Your instructions:
Please indicate the number of lines in the listing below that include the string "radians"; add nothing else.
========
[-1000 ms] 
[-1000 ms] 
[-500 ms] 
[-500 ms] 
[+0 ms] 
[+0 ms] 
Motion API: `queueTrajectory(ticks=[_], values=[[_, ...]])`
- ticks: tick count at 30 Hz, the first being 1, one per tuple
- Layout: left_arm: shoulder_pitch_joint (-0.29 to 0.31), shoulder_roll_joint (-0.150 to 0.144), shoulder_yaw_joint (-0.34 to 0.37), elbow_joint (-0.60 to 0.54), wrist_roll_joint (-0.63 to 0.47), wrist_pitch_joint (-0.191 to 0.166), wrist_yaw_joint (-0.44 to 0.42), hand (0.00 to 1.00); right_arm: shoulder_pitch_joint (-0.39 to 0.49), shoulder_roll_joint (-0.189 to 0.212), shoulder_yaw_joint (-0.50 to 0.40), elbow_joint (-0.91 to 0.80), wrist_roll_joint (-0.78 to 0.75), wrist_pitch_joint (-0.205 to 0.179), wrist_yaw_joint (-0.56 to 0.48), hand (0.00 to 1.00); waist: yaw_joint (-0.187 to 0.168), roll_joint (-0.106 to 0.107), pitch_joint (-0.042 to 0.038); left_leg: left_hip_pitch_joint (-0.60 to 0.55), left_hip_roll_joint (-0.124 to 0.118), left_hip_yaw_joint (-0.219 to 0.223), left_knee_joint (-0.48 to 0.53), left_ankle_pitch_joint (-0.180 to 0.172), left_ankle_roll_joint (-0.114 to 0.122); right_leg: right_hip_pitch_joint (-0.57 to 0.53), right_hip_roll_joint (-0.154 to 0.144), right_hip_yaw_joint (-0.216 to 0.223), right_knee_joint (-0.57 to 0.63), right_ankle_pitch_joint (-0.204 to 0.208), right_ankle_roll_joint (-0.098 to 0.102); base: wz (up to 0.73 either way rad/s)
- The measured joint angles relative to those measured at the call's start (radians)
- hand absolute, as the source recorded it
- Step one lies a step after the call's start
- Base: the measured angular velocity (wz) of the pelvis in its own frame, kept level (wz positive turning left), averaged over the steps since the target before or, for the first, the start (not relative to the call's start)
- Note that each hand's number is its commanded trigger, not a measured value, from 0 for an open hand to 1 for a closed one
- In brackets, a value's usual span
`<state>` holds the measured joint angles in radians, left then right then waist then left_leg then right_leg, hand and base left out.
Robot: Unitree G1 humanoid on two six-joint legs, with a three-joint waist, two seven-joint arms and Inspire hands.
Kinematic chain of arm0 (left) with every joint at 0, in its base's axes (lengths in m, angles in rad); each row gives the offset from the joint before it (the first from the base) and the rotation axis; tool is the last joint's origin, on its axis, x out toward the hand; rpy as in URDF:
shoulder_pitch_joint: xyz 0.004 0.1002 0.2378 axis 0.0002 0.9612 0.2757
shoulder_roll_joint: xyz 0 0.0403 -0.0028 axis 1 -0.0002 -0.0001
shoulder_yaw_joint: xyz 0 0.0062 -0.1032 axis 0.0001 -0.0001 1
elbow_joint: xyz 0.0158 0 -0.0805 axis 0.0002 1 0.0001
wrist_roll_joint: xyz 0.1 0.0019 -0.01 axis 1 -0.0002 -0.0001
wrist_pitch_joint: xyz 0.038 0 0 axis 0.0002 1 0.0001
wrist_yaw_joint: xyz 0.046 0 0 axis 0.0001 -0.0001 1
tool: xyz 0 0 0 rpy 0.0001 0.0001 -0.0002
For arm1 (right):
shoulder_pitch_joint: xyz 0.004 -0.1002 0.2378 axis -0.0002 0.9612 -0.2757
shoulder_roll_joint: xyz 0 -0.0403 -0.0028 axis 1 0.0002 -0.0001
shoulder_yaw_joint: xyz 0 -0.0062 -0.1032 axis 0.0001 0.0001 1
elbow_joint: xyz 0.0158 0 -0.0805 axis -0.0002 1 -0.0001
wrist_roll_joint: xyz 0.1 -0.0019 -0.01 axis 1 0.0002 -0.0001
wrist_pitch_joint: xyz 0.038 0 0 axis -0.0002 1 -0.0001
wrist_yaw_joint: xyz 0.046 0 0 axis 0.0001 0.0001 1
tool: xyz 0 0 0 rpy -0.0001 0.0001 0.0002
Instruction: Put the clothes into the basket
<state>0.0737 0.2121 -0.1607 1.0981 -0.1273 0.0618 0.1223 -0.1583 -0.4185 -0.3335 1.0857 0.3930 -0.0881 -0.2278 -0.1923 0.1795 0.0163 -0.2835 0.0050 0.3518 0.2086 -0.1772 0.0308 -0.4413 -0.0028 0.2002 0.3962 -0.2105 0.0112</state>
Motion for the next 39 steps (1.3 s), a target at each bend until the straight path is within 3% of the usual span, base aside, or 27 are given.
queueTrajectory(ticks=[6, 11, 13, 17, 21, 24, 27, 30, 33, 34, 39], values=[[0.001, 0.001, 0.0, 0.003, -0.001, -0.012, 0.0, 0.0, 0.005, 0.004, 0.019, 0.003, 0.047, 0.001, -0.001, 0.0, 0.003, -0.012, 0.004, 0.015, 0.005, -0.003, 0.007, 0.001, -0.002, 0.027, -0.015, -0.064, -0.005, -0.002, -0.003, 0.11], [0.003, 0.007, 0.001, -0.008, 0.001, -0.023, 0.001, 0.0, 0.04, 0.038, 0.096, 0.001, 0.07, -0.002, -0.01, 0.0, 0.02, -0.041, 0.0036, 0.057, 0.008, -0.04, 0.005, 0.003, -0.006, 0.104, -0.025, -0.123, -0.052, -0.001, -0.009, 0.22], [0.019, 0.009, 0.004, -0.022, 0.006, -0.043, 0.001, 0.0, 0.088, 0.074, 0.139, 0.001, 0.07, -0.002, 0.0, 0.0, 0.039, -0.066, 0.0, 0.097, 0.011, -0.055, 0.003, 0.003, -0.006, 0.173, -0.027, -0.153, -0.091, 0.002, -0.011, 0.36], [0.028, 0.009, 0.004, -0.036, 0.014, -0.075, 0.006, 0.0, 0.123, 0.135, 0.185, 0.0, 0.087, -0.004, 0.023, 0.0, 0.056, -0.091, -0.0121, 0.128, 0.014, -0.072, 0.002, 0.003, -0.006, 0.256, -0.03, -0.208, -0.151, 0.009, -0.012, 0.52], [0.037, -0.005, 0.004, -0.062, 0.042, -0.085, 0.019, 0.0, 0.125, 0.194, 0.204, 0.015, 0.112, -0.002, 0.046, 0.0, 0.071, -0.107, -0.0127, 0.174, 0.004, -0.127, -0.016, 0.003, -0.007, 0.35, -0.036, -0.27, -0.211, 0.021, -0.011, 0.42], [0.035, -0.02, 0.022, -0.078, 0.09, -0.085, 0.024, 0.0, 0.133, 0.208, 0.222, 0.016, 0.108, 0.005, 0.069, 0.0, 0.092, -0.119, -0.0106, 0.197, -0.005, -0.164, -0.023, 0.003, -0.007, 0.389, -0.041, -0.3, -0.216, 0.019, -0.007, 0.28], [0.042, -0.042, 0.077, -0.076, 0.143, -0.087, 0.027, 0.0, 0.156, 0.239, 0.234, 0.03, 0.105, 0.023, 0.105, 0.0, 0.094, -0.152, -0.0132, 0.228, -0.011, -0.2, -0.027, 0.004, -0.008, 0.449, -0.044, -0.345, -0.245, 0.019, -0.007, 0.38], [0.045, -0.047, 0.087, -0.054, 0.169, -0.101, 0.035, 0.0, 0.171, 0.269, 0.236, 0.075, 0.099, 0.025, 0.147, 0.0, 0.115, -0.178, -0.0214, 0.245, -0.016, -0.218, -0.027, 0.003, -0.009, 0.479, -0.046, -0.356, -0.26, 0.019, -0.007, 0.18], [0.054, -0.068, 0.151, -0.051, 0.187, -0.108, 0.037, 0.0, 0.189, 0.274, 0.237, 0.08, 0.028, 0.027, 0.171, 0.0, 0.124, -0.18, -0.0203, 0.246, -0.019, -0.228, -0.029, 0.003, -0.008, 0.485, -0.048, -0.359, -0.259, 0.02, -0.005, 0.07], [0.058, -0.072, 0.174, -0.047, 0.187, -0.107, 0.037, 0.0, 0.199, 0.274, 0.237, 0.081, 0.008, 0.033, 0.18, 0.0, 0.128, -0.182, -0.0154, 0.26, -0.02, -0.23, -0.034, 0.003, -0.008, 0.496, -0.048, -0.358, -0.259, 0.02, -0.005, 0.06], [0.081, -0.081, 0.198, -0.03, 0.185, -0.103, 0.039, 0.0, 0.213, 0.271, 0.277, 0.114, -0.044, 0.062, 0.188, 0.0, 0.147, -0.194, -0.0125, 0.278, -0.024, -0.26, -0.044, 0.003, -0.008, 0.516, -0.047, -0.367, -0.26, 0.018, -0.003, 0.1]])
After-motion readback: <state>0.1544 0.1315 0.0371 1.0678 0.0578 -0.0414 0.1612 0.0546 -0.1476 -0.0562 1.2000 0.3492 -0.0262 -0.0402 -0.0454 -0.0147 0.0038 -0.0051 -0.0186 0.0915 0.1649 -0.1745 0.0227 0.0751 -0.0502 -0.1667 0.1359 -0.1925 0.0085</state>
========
Result below:
2